How to complete this task
Using the listing below, copy exactly the lines from the one containing "Could you kindly indicate the brown cardboard" to the one containing "<point>200,160</point>", both lines included, and no others.
[[ Record set open ]]
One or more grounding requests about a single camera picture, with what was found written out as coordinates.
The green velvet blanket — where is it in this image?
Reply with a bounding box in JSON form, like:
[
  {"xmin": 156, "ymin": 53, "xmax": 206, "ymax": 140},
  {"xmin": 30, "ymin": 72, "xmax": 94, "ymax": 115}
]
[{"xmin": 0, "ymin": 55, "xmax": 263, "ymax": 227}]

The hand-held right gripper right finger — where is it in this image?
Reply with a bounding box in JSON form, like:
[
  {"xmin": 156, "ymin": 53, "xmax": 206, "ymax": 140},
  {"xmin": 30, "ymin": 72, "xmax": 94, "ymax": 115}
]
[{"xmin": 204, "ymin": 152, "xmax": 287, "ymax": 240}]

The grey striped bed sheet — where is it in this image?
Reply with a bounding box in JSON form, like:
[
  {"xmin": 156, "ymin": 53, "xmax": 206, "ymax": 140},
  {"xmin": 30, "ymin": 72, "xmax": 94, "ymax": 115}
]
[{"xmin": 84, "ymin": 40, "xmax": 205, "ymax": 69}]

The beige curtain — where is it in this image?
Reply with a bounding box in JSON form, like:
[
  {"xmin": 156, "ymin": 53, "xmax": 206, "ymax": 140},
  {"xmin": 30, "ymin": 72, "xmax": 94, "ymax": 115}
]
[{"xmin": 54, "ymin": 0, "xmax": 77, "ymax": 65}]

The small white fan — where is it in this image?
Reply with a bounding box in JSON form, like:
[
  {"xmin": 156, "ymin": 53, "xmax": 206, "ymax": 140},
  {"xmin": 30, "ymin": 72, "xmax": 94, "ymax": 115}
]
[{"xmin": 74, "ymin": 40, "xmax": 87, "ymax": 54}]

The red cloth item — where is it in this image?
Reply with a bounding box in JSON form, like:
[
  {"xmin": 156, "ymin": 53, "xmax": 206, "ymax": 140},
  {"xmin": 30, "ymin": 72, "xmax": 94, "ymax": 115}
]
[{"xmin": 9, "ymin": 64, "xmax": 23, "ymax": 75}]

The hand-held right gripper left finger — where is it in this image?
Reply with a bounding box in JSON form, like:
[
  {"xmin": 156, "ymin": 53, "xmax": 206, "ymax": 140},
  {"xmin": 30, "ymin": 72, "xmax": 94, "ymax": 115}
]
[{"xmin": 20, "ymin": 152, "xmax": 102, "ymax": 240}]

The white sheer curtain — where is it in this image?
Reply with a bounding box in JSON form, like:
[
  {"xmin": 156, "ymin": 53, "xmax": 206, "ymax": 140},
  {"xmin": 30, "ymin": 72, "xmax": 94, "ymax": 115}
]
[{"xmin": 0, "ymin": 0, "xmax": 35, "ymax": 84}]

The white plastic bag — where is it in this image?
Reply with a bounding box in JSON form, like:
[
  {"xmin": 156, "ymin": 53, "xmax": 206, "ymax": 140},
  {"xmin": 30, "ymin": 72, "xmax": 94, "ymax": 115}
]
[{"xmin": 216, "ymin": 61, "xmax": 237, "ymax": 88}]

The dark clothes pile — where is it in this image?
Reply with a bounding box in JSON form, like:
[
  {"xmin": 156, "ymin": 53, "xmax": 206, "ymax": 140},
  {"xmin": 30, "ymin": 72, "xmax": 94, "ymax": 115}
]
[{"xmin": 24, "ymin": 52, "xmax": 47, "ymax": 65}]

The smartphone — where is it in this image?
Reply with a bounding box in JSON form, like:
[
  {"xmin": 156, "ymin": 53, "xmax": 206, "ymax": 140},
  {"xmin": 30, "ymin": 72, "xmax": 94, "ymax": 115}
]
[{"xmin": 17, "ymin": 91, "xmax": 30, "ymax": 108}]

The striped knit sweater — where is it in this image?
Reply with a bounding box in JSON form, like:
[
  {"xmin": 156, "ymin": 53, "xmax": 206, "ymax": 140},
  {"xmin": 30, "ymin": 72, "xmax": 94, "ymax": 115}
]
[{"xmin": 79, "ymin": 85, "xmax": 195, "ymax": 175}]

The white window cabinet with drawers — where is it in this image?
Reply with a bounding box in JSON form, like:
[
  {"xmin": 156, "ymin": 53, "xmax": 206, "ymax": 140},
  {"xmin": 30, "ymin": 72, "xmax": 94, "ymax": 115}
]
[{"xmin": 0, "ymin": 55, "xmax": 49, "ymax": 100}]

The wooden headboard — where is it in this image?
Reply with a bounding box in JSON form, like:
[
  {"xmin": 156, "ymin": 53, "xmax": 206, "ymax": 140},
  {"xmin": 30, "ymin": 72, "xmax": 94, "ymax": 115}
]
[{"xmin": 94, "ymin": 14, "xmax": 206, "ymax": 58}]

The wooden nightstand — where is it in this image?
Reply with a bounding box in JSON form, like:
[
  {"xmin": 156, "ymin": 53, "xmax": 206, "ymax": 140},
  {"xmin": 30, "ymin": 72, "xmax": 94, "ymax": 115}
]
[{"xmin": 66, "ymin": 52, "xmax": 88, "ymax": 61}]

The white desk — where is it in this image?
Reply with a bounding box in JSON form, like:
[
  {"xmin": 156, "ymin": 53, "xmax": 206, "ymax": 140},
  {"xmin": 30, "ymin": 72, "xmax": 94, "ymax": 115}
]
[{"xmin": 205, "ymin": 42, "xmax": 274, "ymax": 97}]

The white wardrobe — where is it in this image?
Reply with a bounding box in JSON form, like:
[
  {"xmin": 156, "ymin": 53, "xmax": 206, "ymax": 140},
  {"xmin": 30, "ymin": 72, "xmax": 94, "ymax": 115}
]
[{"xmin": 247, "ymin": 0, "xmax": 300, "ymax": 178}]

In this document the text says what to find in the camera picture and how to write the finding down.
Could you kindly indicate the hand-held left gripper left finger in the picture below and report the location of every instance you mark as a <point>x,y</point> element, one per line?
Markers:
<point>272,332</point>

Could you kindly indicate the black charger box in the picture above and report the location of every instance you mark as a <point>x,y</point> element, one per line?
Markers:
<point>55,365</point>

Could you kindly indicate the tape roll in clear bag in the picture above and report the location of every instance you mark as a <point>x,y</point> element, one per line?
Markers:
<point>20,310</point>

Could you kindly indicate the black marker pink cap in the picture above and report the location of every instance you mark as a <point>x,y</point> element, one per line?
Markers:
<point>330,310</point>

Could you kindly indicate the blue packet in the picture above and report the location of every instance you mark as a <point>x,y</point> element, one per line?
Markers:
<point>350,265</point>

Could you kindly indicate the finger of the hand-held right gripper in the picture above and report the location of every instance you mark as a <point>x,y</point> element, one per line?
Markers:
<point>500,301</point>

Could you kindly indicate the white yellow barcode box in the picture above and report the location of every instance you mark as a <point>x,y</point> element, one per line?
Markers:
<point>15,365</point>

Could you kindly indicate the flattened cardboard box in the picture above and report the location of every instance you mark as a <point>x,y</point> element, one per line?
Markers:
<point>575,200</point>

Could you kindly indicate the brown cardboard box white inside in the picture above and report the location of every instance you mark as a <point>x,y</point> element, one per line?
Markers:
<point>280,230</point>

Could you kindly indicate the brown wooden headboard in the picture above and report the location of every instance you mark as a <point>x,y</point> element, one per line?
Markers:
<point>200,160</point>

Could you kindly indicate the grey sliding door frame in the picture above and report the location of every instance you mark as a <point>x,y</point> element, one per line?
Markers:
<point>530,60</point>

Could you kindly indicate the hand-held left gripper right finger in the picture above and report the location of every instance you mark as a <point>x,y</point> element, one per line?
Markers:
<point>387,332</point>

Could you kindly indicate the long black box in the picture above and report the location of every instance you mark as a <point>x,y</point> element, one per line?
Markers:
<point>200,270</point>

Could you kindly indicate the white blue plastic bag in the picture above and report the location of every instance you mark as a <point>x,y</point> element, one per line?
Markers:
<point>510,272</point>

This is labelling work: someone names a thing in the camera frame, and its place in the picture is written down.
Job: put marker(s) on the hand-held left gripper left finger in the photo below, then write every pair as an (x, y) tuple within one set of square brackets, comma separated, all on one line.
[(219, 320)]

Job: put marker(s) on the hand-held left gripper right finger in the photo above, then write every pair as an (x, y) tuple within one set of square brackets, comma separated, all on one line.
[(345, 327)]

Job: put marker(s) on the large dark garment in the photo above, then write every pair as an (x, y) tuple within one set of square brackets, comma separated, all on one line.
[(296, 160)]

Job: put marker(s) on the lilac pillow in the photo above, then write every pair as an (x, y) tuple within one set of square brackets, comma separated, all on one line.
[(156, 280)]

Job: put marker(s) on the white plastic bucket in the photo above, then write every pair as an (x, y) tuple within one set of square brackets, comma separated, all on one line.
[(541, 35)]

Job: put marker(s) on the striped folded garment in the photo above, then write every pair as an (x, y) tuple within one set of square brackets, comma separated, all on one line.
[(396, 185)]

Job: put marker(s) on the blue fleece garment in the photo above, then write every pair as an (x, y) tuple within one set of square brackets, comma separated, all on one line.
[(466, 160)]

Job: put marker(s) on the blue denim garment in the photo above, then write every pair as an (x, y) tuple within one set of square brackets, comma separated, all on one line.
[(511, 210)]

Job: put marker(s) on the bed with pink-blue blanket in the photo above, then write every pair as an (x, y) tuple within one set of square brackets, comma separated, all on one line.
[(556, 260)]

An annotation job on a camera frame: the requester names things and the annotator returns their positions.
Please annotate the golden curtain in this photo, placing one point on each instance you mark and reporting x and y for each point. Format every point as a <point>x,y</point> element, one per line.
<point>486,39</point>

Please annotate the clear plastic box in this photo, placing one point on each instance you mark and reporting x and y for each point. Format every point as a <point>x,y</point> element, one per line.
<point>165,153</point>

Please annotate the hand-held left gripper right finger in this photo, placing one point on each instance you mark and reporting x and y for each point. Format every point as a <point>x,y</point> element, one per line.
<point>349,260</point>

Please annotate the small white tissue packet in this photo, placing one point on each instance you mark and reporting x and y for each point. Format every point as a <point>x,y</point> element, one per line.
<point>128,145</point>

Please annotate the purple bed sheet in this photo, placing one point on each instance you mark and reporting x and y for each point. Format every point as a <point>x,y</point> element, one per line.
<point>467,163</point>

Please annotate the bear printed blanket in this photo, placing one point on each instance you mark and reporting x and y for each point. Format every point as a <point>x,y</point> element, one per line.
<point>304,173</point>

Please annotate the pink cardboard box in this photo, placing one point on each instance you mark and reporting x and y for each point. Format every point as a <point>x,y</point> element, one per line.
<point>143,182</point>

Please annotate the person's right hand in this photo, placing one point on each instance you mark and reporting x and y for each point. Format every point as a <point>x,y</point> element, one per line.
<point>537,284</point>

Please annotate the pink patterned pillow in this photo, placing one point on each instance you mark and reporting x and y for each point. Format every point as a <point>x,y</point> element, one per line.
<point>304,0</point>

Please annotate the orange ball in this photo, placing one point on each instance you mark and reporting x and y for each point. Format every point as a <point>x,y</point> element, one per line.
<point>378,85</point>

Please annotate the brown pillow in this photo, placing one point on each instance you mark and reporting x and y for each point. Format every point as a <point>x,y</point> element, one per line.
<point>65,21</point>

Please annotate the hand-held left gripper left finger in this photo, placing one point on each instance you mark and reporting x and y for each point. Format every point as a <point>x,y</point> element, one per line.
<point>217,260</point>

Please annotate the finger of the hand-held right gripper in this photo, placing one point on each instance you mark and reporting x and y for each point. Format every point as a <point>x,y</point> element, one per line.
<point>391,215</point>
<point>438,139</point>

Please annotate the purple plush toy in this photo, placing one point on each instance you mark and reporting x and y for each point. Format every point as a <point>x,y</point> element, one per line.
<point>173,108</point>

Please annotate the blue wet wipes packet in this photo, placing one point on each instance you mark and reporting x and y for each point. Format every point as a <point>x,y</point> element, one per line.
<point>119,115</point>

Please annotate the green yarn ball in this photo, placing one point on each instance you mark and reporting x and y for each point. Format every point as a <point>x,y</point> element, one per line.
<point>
[[ Record set closed ]]
Your solution
Could you kindly indicate the brown cardboard box white inside in the picture above and report the location of every instance you mark as a <point>x,y</point> element, one per line?
Markers:
<point>280,230</point>

Could you kindly indicate the brown wooden headboard in the picture above and report the location of every instance you mark as a <point>x,y</point> element, one per line?
Markers:
<point>200,160</point>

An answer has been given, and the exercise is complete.